EU Leaders Propose New Copyright, Communications Laws

EU Commissioner for the Digital Economy and Society Guenther Oettinger, speaking at a press conference in Brussels, in May.

Backers say new rules are needed to bring regulatory frameworks up to speed with the internet age

European Union leaders on Wednesday proposed overhauling the bloc’s copyright and communications rules, which govern areas including music licensing and emergency phone calls, in an effort to shift power from Silicon Valley giants to traditional media and telecom businesses.
The proposals came in the form of two large packages of legislation from the EU’s executive arm. One is aimed at changing the EU’s copyright laws to ease online access to TV shows and movies and to grant new online rights to content owners, such as record labels and newspapers. Another is aimed at strengthening telecom firms that the EU is counting on to build a new generation of high-speed networks for Europeans.
The copyright proposals would grant news publishers new online rights to their articles, making it easier for them to negotiate payment when aggregators like Alphabet Inc.’s Google post snippets of their articles online. Other provisions would oblige online-video sites to automatically comb their catalogs for pirated uploads, and to be transparent to authors and performers about how much profit is made from their works to help them negotiate better licensing deals.
The telecom proposals would extend some telecom rules to chat and calling apps that so far haven’t been subject to telecommunications regulators. The proposals would require services like Microsoft Corp.’s Skype that allow calling to traditional phone numbers allow calling to emergency services.
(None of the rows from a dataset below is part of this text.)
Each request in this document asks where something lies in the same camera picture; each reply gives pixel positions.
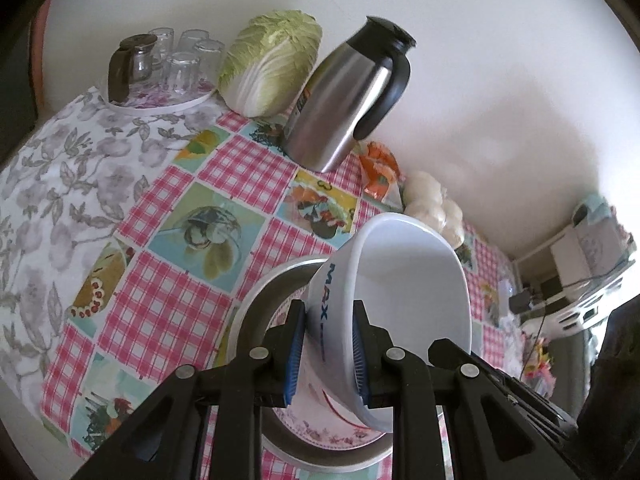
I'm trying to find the bag of steamed buns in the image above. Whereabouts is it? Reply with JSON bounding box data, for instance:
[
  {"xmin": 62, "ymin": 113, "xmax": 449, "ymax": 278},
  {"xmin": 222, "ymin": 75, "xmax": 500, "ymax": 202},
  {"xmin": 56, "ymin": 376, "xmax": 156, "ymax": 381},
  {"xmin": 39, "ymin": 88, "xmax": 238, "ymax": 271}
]
[{"xmin": 402, "ymin": 171, "xmax": 466, "ymax": 250}]

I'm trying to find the teal patterned cloth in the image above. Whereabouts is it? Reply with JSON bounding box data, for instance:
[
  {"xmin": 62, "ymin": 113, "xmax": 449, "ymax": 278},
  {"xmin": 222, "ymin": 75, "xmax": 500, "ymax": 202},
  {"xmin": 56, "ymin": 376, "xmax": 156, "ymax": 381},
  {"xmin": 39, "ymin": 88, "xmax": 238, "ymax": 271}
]
[{"xmin": 572, "ymin": 192, "xmax": 623, "ymax": 233}]

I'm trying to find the stainless steel thermos jug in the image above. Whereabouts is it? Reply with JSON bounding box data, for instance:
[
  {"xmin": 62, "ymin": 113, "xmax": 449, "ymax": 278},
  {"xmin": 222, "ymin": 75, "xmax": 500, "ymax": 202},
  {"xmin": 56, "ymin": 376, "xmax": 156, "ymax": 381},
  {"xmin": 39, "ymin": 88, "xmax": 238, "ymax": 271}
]
[{"xmin": 284, "ymin": 16, "xmax": 417, "ymax": 173}]

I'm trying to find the glass teapot brown handle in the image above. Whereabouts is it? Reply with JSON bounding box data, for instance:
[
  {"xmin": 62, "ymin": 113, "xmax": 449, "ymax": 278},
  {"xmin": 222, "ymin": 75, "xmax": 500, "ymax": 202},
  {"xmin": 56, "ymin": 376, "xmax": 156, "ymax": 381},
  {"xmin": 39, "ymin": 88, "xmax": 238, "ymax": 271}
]
[{"xmin": 107, "ymin": 34, "xmax": 160, "ymax": 106}]

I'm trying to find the grey floral tablecloth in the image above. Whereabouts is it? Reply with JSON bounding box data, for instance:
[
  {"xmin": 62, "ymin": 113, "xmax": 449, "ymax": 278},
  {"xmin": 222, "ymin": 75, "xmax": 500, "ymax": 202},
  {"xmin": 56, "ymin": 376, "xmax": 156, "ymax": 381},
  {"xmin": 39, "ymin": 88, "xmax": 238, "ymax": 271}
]
[{"xmin": 0, "ymin": 85, "xmax": 231, "ymax": 411}]

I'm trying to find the pink checked tablecloth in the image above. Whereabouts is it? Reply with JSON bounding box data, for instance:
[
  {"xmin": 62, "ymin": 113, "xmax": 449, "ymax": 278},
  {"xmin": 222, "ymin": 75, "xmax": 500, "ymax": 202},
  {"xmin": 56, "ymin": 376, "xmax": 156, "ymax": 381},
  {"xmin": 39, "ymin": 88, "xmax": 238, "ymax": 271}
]
[{"xmin": 40, "ymin": 107, "xmax": 531, "ymax": 480}]

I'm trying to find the white shelf unit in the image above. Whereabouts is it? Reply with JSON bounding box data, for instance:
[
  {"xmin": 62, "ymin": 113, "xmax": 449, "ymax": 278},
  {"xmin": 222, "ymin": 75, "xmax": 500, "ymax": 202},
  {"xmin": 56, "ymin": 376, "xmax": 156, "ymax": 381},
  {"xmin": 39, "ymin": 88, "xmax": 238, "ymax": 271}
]
[{"xmin": 515, "ymin": 195, "xmax": 638, "ymax": 311}]

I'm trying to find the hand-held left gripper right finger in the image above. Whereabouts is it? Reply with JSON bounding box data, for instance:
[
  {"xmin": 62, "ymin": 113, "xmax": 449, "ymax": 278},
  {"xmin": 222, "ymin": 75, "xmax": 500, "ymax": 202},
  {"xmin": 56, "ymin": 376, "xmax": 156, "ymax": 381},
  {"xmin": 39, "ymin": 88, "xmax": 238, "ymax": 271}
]
[{"xmin": 350, "ymin": 300, "xmax": 583, "ymax": 480}]

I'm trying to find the dark panel with pink edge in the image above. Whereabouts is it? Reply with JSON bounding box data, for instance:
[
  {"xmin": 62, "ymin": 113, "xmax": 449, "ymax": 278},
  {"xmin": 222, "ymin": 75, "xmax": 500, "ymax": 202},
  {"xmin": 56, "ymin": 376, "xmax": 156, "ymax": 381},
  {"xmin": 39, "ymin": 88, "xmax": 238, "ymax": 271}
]
[{"xmin": 0, "ymin": 0, "xmax": 53, "ymax": 131}]

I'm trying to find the white plastic basket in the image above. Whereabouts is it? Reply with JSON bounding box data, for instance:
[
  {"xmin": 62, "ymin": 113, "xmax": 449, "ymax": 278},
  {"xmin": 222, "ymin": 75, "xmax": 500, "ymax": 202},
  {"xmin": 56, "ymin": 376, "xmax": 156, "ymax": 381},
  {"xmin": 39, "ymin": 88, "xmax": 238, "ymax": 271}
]
[{"xmin": 520, "ymin": 270, "xmax": 626, "ymax": 346}]

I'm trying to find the small clear packet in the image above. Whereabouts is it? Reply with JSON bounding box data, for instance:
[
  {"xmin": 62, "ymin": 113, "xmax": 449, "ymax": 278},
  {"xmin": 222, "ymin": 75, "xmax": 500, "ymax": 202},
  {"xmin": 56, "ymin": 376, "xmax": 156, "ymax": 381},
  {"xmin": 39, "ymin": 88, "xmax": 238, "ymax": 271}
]
[{"xmin": 382, "ymin": 175, "xmax": 406, "ymax": 212}]

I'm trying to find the round white floral tray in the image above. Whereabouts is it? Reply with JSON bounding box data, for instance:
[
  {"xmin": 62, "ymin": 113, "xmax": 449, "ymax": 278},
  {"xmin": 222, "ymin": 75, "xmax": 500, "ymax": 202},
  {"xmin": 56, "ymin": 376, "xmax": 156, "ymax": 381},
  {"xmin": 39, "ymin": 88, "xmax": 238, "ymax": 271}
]
[{"xmin": 102, "ymin": 80, "xmax": 218, "ymax": 113}]

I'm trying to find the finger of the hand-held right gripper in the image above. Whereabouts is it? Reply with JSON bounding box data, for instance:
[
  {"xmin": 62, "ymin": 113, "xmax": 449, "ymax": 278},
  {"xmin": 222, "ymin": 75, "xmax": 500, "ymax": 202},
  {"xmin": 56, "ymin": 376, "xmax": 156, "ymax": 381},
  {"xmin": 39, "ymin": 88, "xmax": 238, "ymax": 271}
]
[{"xmin": 481, "ymin": 354, "xmax": 582, "ymax": 462}]

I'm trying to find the large stainless steel basin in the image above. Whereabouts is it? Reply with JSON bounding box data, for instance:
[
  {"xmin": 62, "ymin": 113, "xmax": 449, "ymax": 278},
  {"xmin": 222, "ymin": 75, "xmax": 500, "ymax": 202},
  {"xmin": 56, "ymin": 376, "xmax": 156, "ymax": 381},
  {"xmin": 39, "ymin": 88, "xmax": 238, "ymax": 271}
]
[{"xmin": 227, "ymin": 256, "xmax": 401, "ymax": 472}]

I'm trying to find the colourful bundle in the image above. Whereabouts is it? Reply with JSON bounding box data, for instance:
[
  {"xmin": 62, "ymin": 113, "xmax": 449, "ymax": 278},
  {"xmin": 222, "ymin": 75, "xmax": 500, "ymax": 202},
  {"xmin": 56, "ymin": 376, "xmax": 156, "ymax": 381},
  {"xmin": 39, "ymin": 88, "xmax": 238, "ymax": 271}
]
[{"xmin": 522, "ymin": 342, "xmax": 556, "ymax": 386}]

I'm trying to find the napa cabbage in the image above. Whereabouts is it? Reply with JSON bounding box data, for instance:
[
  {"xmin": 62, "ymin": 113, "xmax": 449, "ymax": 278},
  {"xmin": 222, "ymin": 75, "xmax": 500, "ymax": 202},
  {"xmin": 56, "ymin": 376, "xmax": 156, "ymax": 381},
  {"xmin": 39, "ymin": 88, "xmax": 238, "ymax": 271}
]
[{"xmin": 217, "ymin": 9, "xmax": 323, "ymax": 118}]

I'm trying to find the black power adapter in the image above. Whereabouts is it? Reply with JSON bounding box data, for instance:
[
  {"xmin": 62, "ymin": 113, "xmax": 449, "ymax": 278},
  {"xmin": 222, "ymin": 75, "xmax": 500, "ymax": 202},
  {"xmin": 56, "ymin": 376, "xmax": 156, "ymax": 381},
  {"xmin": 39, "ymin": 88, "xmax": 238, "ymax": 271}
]
[{"xmin": 509, "ymin": 290, "xmax": 535, "ymax": 317}]

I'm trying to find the clear drinking glass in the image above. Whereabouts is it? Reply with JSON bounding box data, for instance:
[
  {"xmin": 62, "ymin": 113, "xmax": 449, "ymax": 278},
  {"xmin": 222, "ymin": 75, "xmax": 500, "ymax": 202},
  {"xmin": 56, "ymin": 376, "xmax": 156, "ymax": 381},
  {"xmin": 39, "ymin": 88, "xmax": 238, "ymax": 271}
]
[
  {"xmin": 147, "ymin": 27, "xmax": 175, "ymax": 68},
  {"xmin": 177, "ymin": 29, "xmax": 208, "ymax": 56},
  {"xmin": 165, "ymin": 52, "xmax": 201, "ymax": 98},
  {"xmin": 192, "ymin": 39, "xmax": 226, "ymax": 83}
]

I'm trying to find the orange snack packet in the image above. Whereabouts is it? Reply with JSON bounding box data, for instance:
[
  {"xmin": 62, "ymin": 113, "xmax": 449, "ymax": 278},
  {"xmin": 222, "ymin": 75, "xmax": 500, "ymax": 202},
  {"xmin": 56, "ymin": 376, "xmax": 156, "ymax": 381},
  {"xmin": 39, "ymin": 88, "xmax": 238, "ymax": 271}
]
[{"xmin": 360, "ymin": 141, "xmax": 401, "ymax": 198}]

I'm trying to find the small white bowl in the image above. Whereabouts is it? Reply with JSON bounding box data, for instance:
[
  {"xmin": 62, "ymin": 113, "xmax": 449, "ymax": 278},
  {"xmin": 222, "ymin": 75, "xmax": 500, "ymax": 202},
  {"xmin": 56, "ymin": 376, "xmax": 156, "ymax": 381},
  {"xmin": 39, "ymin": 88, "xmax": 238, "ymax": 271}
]
[{"xmin": 305, "ymin": 212, "xmax": 473, "ymax": 435}]

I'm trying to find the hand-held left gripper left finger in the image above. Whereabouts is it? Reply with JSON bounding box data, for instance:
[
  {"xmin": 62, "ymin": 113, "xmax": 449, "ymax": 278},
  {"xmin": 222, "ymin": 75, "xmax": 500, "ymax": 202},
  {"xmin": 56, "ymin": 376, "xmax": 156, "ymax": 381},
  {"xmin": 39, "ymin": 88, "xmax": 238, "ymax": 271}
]
[{"xmin": 70, "ymin": 300, "xmax": 307, "ymax": 480}]

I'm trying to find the white floral rim plate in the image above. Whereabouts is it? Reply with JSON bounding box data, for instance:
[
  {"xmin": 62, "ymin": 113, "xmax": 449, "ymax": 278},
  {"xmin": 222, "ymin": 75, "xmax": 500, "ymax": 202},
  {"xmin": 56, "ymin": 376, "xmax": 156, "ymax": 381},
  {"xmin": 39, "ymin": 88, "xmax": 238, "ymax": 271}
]
[{"xmin": 270, "ymin": 285, "xmax": 393, "ymax": 453}]
The rules also seek to spur private investments across Europe, especially in rural areas, by making it easier for telecom firms to profit from mobile and fixed networks they build and by granting cellular-airwave licenses for longer stretches.
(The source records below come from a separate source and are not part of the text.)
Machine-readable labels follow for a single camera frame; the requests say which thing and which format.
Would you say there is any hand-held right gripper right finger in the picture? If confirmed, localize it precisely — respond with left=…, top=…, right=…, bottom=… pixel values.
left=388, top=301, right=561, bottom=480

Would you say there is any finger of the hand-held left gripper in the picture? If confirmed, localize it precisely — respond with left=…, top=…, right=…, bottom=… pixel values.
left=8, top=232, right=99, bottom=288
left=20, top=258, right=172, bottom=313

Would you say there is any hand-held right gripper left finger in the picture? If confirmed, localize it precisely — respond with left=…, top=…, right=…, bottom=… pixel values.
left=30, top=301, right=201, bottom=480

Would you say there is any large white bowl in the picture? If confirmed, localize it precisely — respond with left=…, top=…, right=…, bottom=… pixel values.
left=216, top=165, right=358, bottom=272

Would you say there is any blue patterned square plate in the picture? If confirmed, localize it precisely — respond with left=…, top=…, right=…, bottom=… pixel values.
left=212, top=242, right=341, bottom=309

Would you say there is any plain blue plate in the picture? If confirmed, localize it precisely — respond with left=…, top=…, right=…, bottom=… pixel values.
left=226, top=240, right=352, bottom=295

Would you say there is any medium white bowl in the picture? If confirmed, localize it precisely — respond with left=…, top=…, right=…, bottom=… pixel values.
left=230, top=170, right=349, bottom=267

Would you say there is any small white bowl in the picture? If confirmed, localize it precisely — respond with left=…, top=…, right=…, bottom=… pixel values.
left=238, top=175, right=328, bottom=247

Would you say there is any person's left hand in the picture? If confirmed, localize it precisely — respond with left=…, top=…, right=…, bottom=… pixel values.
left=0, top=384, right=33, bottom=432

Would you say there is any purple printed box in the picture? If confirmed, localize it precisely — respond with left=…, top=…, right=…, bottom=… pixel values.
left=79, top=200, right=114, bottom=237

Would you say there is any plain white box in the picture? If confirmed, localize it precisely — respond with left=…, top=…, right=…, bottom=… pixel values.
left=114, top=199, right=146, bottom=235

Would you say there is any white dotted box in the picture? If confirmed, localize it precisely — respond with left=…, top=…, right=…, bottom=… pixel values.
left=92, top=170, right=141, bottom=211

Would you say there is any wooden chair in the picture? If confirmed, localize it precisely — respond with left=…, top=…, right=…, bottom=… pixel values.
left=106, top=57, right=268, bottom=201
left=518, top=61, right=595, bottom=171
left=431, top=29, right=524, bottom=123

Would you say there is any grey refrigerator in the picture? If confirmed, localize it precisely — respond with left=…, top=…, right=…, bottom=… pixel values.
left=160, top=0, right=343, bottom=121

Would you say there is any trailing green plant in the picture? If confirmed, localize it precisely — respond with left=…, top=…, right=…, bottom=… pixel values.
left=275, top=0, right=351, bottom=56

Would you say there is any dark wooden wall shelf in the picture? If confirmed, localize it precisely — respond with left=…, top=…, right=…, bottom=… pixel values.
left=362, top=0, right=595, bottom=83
Backers say the legislation is needed to bring Europe’s regulatory frameworks up to speed with the internet age. Telecom firms say heavy regulation has reduced their incentive to invest, while they face competition from internet services. Record labels also note a yawning “value gap” between how popular music has become online and the meager profit that they—and much less musicians—reap from it.
“Our creative industries will benefit from these reforms which tackle the challenges of the digital age,” said Günther Oettinger, the EU’s digital commissioner.